Vancouver Sun

Star ‘wars’ rage on

The history of Jimmy Kimmel and Matt Damon ‘hating’ each other

- BETHONIE BUTLER

At the Academy Awards on Sunday, host Jimmy Kimmel paid tribute to his favourite prank target: Matt Damon. In a sketch, Kimmel screened Damon’s 2011 family-friendly movie We Bought a Zoo, marvelling that Damon “has almost no discernibl­e talent, but he works.”

Back in the Dolby Theatre, Damon joined his childhood friend Ben Affleck on stage to present the award for best original screenplay. But the announcer told the audience to welcome “two-time Academy Award-winner Ben Affleck and guest.”

This was a continuati­on of a long-standing but fake feud between Damon and Kimmel, who eventually schemed to play his frenemy off the stage.

“I’m just presenting. You can’t play me off!” Damon said as the camera flashed to Kimmel gleefully conducting the orchestra. The constant bickering was one of the highlights of the broadcast — before all of the drama of the ceremony was usurped by an epic best-picture mix-up.
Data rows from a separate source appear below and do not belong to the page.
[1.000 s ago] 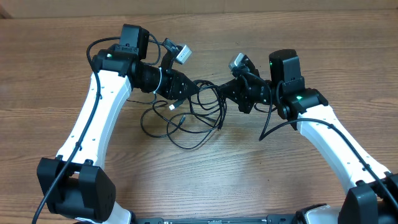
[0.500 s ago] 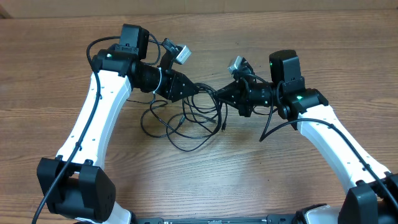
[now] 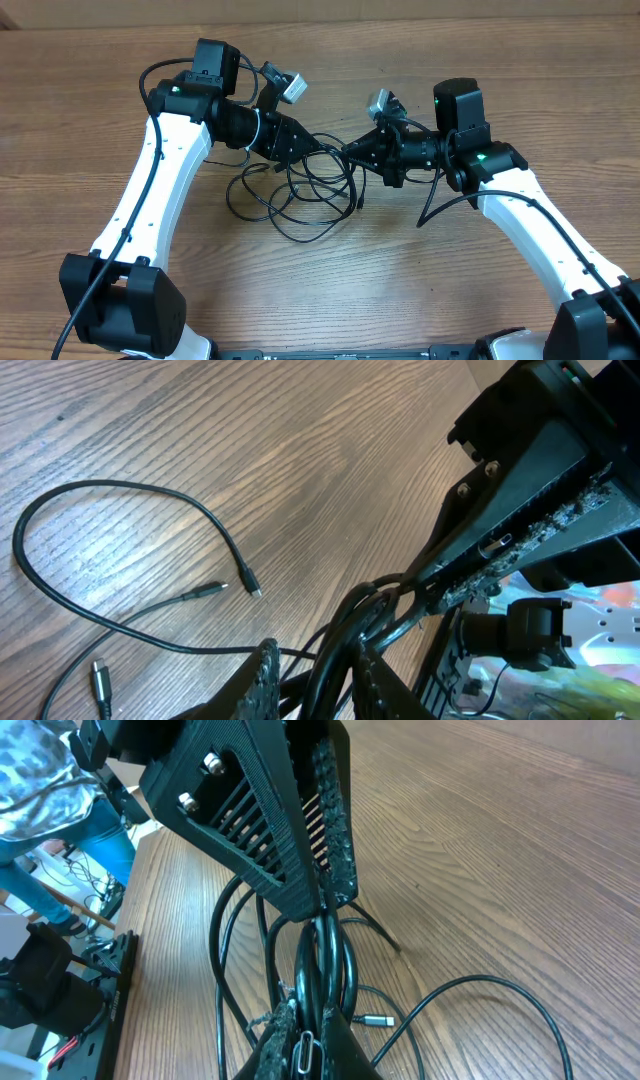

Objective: Untangle cables

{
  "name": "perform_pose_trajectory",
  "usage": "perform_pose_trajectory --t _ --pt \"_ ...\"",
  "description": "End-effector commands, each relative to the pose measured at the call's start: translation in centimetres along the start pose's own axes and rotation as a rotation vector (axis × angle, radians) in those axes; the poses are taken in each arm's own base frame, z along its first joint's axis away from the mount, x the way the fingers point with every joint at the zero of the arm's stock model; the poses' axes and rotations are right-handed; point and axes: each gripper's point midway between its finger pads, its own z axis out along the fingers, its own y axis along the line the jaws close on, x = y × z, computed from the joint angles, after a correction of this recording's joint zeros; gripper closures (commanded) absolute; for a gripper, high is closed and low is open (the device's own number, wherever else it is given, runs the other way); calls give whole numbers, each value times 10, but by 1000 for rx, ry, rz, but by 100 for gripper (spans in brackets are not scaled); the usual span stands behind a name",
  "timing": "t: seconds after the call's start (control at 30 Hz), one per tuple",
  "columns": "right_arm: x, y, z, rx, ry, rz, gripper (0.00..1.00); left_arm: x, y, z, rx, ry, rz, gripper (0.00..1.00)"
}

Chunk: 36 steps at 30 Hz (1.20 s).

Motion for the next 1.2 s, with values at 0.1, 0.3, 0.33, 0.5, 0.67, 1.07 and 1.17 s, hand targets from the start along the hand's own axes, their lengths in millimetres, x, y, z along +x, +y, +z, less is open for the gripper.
perform_pose_trajectory --t 0.1,0.3,0.33,0.5,0.67,1.07,1.17 --pt "-11 5 -3 -22 -27 -28 96 -4 -2 -5 -3 -12 27 77" --pt "-11 5 -3 -22 -27 -28 96 -4 -2 -5 -3 -12 26 79" --pt "-12 5 -3 -22 -28 -29 96 -4 -2 -5 -3 -12 26 79" --pt "-12 5 -3 -21 -28 -30 96 -4 -3 -5 -2 -12 26 90" --pt "-12 5 -3 -21 -28 -29 96 -4 -2 -5 -3 -12 27 95" --pt "-11 5 -3 -22 -26 -27 96 -2 4 -5 -40 -1 25 95" --pt "-12 5 -3 -21 -28 -29 96 0 7 -5 -57 7 30 89"
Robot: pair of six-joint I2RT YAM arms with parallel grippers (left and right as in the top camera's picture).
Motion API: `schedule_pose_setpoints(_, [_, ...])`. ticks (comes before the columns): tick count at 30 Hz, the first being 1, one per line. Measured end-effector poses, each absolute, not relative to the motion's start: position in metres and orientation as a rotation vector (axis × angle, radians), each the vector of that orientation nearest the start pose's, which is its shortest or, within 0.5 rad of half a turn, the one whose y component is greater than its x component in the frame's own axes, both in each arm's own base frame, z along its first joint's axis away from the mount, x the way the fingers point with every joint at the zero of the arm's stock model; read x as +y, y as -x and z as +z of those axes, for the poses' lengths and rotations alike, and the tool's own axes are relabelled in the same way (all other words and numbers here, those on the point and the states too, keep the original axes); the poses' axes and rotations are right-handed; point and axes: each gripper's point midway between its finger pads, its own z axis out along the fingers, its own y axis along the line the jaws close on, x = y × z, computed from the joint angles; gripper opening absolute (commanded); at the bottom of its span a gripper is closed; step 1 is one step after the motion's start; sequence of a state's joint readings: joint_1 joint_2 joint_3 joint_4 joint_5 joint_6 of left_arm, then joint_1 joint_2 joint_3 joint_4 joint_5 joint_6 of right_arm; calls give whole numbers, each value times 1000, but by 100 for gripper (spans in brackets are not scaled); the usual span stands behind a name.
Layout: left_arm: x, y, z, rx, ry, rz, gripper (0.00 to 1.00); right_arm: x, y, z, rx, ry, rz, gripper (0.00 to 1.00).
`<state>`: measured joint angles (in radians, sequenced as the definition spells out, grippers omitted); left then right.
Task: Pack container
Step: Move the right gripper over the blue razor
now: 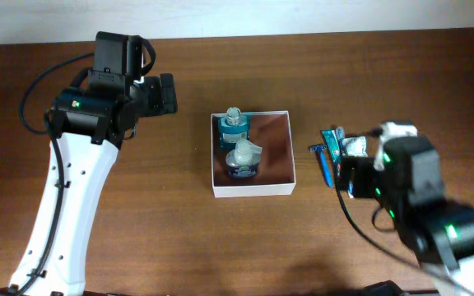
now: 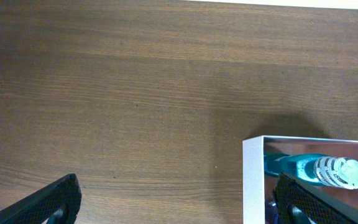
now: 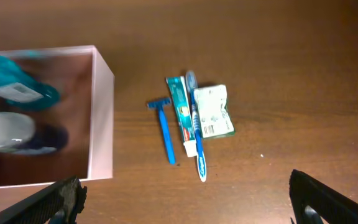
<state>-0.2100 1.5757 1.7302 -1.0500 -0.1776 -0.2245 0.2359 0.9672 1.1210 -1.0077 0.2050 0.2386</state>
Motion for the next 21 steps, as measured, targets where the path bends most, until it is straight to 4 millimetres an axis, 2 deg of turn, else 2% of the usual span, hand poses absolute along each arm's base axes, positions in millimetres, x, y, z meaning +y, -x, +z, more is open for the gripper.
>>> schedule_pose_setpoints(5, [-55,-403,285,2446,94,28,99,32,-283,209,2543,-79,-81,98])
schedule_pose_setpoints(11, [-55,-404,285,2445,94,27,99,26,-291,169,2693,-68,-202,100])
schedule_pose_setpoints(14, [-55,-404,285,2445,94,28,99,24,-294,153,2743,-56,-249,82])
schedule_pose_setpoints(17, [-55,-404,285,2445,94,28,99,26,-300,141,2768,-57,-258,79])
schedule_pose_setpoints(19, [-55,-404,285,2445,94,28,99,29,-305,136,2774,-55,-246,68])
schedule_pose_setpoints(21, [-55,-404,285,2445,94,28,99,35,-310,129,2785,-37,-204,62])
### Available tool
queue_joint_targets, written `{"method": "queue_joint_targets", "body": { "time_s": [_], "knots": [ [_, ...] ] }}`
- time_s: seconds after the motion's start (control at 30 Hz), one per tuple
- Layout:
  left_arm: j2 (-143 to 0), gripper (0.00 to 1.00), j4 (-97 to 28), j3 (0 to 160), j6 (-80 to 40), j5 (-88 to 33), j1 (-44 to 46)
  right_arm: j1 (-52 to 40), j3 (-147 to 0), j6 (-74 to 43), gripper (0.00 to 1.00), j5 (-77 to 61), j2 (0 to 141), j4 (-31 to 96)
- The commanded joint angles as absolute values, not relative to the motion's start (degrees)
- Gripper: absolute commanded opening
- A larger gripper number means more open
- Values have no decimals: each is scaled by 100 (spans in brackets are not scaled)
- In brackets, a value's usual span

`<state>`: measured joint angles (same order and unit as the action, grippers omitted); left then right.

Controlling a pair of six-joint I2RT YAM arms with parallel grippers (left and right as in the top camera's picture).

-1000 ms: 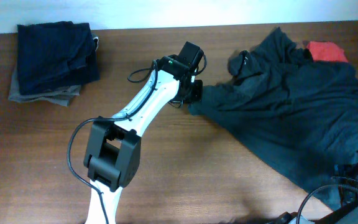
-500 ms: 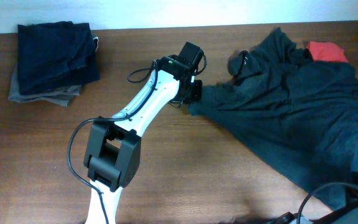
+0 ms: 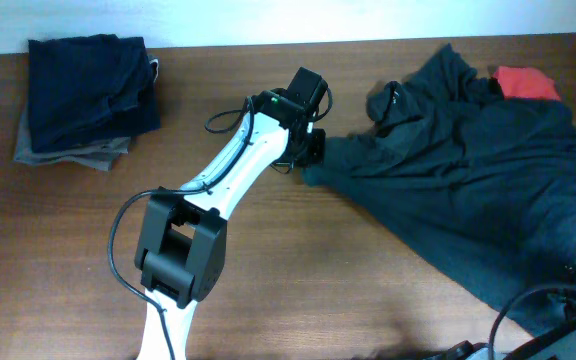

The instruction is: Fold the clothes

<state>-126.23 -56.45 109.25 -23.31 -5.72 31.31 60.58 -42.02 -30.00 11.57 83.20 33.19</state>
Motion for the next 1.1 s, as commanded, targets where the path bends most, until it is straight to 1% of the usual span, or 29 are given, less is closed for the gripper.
{"method": "queue_joint_targets", "body": {
  "time_s": [0.0, 0.23, 0.37, 0.4, 0.43, 0.47, 0.63, 0.77, 0.9, 0.93, 1.0, 1.07],
  "knots": [
    [-12715, 1, -5671, 11026, -2215, -467, 3079, 6084, -4156, -2716, 99, 1122, 8630, 3131],
    [-12715, 1, -5666, 11026, -2215, -467, 3079, 6084, -4156, -2591, 98, 561, 8984, 3065],
    [-12715, 1, -5669, 11026, -2215, -467, 3079, 6084, -4158, -2591, 82, 464, 8982, 3133],
    [-12715, 1, -5669, 11026, -2215, -467, 3079, 6084, -4169, -2593, 73, 462, 8971, 3192],
    [-12715, 1, -5666, 11026, -2217, -467, 3079, 6084, -4198, -2596, 58, 462, 8962, 3253],
    [-12715, 1, -5666, 11026, -2217, -467, 3079, 6084, -4237, -2598, 53, 462, 8947, 3328],
    [-12715, 1, -5666, 11026, -2217, -467, 3079, 6084, -4584, -2596, 52, 473, 8757, 3850],
    [-12715, 1, -5664, 11026, -2217, -467, 3079, 6084, -4904, -2805, 43, 467, 8530, 4305],
    [-12715, 1, -5666, 11102, -2215, -462, 3079, 6082, -5061, -2902, 43, 447, 8359, 4703],
    [-12715, 1, -5666, 11131, -2213, -462, 3079, 6082, -5070, -2902, 41, 440, 8350, 4755],
    [-12715, 1, -5671, 11231, -2056, -460, 3079, 6082, -5072, -2899, 31, 364, 8350, 4871],
    [-12715, 1, -5671, 11279, -1977, -445, 3079, 6082, -5070, -2897, 28, 148, 8350, 4923]
  ]
}}
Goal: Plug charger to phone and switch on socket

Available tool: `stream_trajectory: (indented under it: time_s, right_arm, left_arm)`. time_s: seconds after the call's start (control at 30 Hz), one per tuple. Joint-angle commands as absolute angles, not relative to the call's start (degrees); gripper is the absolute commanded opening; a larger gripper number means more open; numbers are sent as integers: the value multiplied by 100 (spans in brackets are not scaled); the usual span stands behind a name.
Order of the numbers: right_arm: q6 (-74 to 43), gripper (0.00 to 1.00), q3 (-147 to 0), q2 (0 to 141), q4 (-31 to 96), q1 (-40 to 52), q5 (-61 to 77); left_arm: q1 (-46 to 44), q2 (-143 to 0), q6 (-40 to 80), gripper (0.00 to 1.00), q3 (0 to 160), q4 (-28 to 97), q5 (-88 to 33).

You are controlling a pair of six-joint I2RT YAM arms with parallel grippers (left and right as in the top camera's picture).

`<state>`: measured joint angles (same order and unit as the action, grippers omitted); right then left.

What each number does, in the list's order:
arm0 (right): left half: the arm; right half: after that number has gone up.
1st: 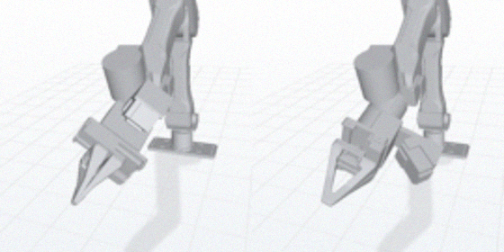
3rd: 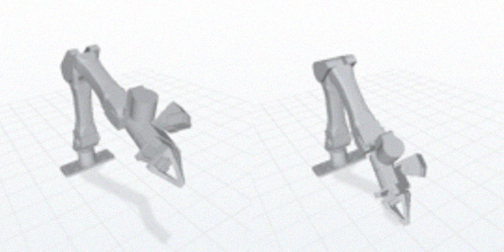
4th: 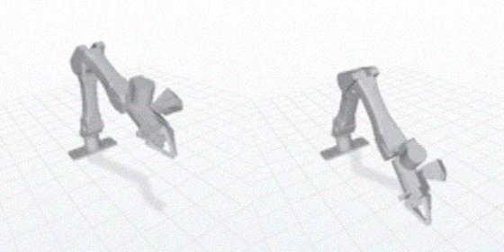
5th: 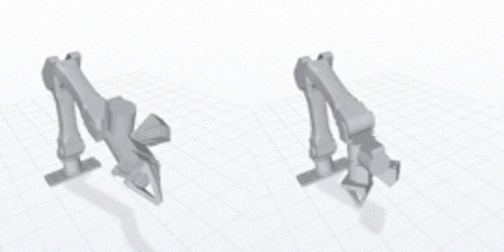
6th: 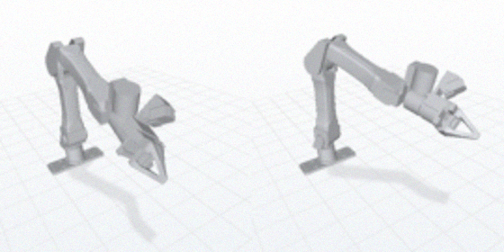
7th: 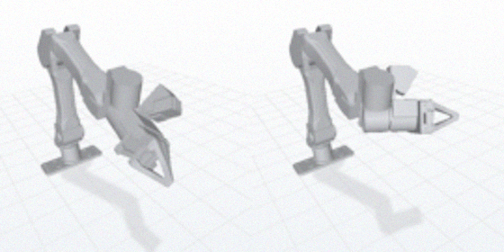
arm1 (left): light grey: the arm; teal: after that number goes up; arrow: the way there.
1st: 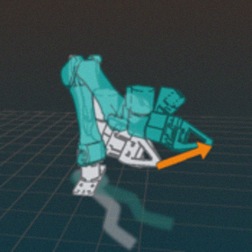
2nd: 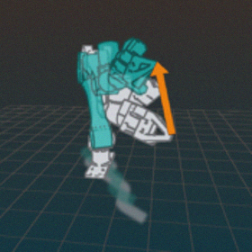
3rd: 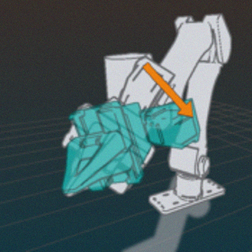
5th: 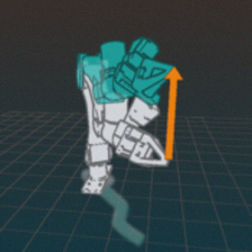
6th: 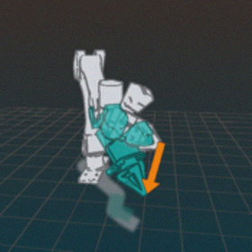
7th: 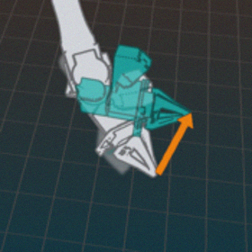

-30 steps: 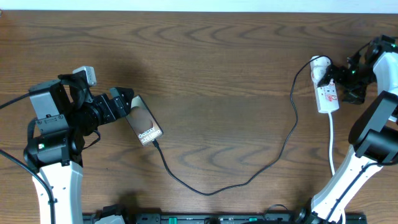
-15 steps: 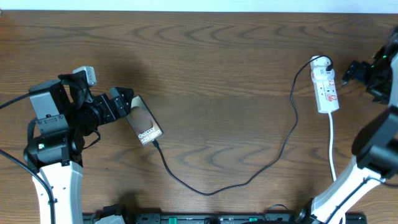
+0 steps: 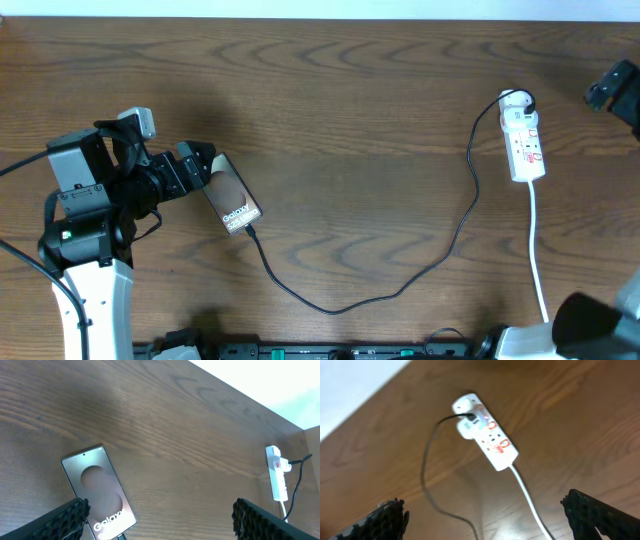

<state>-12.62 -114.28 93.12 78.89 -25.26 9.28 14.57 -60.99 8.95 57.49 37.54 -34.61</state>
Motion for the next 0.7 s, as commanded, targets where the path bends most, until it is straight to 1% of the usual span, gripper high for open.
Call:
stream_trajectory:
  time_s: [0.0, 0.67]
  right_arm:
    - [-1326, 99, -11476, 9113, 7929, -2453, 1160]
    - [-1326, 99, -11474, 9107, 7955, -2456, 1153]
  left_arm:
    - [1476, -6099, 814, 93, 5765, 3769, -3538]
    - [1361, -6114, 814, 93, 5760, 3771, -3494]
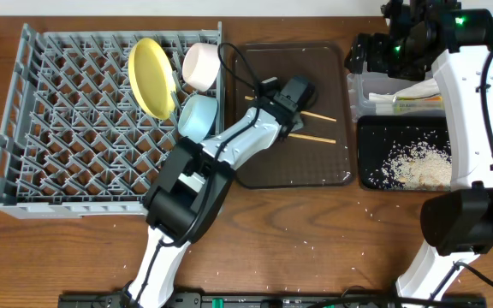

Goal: Sort waste into correct bins and load items into the dishwasher
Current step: 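Move the left gripper to a chopstick on the tray and grasp it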

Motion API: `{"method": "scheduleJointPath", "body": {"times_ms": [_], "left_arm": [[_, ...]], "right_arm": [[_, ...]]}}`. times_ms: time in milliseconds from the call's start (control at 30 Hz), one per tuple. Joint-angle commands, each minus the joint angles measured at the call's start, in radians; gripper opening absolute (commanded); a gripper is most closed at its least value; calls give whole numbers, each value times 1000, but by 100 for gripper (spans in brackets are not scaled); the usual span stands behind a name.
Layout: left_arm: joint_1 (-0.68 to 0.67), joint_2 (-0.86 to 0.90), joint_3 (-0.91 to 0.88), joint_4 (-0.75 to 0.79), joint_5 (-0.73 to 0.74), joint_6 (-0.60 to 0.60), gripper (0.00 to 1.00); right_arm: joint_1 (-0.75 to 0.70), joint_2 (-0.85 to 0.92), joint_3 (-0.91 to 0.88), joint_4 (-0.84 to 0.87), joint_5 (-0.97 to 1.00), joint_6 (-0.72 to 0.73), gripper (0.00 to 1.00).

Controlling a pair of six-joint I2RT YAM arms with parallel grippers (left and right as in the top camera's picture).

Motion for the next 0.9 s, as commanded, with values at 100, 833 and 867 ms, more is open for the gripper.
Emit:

Just how far back does this fake fight go? As it turns out, quite a ways. In 2011, Damon explained the origins of the joke to Parade. He wasn’t even in on it initially. In fact, he had no idea what was going on. All he knew was that Kimmel had been saying, “My apologies to Matt Damon; we ran out of time” for the better part of a year.

In 2006, when Damon was finally invited to be a guest on Jimmy Kimmel Live, he asked the host about the gag. Here’s Damon explaining their off-screen conversati­on:

“And he was like, ‘ You want to know what happened? I was doing a particular­ly lame show; I think my guests were a ventriloqu­ist and a guy in a monkey suit. We were wrapping it up, and there was a smattering of applause in the audience. I was having kind of a low moment, and I just said, ‘My apologies to Matt Damon; we ran out of time.’ My producer was right off camera and he doubled over laughing. It was just gallows humour. Nobody else got the joke. But it made us laugh, so we started doing it every night. I have no idea why I said you. It could have been anybody.’ ”

On that fateful evening in 2006, Kimmel welcomed Damon with a drawn-out introducti­on that left little room for an actual interview. “Matt Damon, everybody!” he eventually said as the audience cheered. “They love you and it’s so good to have you here. Unfortunat­ely, we are totally out of time.”

“I’m sorry, Matt,” he added. “Can you come back tomorrow night?” “Go f--- yourself,” Damon replied. The two then staged a screaming match, with Damon marching off the set.

The faux feud took a heightened turn in 2008 when Kimmel hosted then-girlfriend Sarah Silverman on his show. After a long, convoluted intro that included discussion of her thick, black arm hair, Silverman revealed that she had a surprise. She threw to a clip of her strumming a guitar.

“Here it goes,” Silverman said, before breaking into joyous song. “I’m f---ing Matt Damon!”

Then Damon appeared. “She’s f--ing Matt Damon!” he said with a wide grin. They proceeded to tell Kimmel, through song, about all the places and instances in which they did the deed.

As he was on Oscar night, Affleck is often in on the joke. Last year, he went to extremes to bring Damon onto Jimmy Kimmel Live, carrying him in under a very large trench coat.

And just a few weeks ago, Damon appeared in a sketch with Kimmel and his wife, Molly McNearney, who is expecting their second child.

The joke here was that the baby might actually be Damon’s child. Damon and Kimmel tried to hash things out on a spoof episode of Maury Povich, with Martin Short playing the daytime host, who has an affinity for paternity tests.